Paulo Coelho - Love Cures

Famed author Paulo Coelho reminds us that we must remain open to love to truly feel it's healing power

There are times when we would long to be able to help someone whom we love very much, but we can do nothing. Circumstances will not allow us to approach them, or the person is closed off to any gesture of solidarity and support.


Then all we are left with is love. At such times, when we can do nothing else, we can still love – without expecting any reward or change or gratitude.


If we do this, the energy of love will begin to transform the universe about us. Wherever this energy appears, it always achieves its ends. 'Time does not transform man. Will power does not transform man. Love transforms,' says Henry Drummond.

I read in the newspaper about a little girl in Brasília who was brutally beaten by her parents. As a result, she lost all physical movement as well as the ability to speak.

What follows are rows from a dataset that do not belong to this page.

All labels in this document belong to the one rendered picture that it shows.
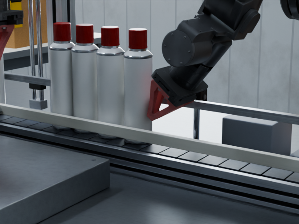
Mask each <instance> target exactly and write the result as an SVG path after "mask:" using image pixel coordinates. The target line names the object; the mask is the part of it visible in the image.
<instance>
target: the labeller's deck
mask: <svg viewBox="0 0 299 224"><path fill-rule="evenodd" d="M109 186H110V161H109V159H105V158H101V157H97V156H92V155H87V154H83V153H78V152H73V151H69V150H65V149H61V148H55V147H51V146H47V145H42V144H37V143H33V142H28V141H24V140H19V139H15V138H10V137H6V136H1V135H0V224H37V223H39V222H41V221H43V220H45V219H47V218H49V217H51V216H53V215H55V214H57V213H59V212H61V211H63V210H65V209H67V208H68V207H70V206H72V205H74V204H76V203H78V202H80V201H82V200H84V199H86V198H88V197H90V196H92V195H94V194H96V193H98V192H100V191H102V190H104V189H106V188H108V187H109Z"/></svg>
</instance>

Once admitted to hospital, she was cared for by a nurse who said to her every day: 'I love you.' Although the doctors assured her that the child could not hear and that all her efforts were in vain, the nurse continued to say: 'Don't forget, I love you.'

Three weeks later, the child recovered the power of movement. Four weeks later, she could talk again and smile. The nurse never gave any interviews, and the newspaper did not publish her name, but let me set this down here, so that we never forget: love cures.

Love transforms and love cures, but, sometimes, love builds deadly traps and can end up destroying a person who had resolved to give him or herself completely. What is this complex feeling which, deep down, is the only reason we continue to live, struggle and improve?

It would be irresponsible of me to attempt to define it, because I, along with every other human being, can only feel it. Thousands of books have been written on the subject, plays have been put on, films produced, poems composed, sculptures carved out of wood or marble, and yet, all any artist can convey is the idea of a feeling, not the feeling itself. But, I have learned that this feeling is present in the small things, and manifests itself in the most insignificant of our actions; it is necessary, therefore, to keep love always in mind, regardless of whether or not we take action.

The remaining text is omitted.